There are 2 distinctive but compatible modes of superintelligence.
First one (arguably what we see right now with latest NNs) - super resource access, but not necessary super skills. Operates not better, maybe even significantly worse, than the person who's able to read entire library of congress, wiki and all open professional forums. But no person can do that due to reading IO speed and lifetime limitations, that's what makes it "superintelligence". "Knowing more", "horizontal line in T-shaped person" etc etc. No pushing the boundaries but great ability navigating within them.
Second one - super-skills but not necessary super resource access. You can do only X, but in X there neither is or ever was anyone better. Pushing boundaries, inventing new styles and approaches, "doing better", "vertical line in T-shaped person" etc etc.
My question - is there already accepted terminology for them?

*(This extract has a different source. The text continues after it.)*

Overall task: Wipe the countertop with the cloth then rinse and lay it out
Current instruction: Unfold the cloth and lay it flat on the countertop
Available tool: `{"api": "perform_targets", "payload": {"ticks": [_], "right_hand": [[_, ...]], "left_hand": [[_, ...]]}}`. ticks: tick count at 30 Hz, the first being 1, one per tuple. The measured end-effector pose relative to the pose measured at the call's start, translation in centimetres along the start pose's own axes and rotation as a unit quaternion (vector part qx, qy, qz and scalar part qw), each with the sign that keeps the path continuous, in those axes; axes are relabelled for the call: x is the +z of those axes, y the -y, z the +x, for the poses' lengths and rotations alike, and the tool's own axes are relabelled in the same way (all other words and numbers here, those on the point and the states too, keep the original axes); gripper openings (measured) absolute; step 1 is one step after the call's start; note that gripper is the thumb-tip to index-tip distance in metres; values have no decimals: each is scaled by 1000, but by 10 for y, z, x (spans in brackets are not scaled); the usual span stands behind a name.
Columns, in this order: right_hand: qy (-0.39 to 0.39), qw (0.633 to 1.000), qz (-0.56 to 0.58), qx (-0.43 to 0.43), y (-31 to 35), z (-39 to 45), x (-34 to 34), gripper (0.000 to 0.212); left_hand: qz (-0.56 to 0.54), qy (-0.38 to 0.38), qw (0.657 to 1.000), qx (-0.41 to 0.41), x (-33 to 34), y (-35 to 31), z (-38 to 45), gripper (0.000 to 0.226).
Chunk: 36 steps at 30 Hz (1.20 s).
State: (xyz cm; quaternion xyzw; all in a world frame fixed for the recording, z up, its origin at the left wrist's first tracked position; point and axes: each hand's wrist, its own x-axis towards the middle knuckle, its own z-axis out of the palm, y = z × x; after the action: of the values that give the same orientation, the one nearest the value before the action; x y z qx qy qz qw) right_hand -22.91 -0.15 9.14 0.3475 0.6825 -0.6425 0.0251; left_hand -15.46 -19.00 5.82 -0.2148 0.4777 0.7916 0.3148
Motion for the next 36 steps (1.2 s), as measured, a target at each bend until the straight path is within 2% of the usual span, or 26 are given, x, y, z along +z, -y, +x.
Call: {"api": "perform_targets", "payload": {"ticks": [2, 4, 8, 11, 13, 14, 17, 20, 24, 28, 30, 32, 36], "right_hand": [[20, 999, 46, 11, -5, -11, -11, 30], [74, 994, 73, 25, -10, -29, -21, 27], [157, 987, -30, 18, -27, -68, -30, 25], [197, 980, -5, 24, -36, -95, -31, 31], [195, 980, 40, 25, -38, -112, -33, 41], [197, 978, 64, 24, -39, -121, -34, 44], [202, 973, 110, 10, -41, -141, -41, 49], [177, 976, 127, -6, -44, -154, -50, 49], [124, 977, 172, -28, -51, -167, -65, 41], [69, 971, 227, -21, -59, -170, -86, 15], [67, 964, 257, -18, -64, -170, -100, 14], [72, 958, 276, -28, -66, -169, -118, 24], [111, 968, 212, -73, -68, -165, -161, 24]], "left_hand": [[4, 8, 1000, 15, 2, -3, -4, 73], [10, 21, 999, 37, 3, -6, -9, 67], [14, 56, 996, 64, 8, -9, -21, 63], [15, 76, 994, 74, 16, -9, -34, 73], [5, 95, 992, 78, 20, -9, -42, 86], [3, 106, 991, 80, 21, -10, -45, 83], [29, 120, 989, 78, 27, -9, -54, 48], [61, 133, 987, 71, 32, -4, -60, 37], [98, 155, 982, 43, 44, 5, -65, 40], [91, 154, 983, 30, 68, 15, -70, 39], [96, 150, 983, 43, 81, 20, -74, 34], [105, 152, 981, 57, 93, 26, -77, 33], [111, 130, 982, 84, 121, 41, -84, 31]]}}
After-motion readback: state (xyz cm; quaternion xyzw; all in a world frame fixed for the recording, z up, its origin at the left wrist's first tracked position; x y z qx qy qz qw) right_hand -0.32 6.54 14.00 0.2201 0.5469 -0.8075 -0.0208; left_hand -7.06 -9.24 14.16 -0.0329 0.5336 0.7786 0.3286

For myself I was always calling them Wide and Tall (because of T-shaped person analogy and also association with different strategy names).
I found a similar idea explored in https://www.lesswrong.com/posts/semvkn56ZFcXBNc2d/superintelligence-5-forms-of-superintelligence but both Wide and Tall arguably fit the "quality" term there.
How would you call #1 then? It is certainly possible to achieve super-human results using just it. E.g. there were examples of problems in history that were unsolved because they required knowledge of some completely different area, but no human can have PhD-level knowledge of Chemistry, Biology, Math AND looking at exactly this one problem requiring inputs from all three.
This isn't a problem for the AI though - it may not be the best in each of the area, but if it has at least student-level knowledge in a hundred different topics it can already achieve a lot just by effectively combining them.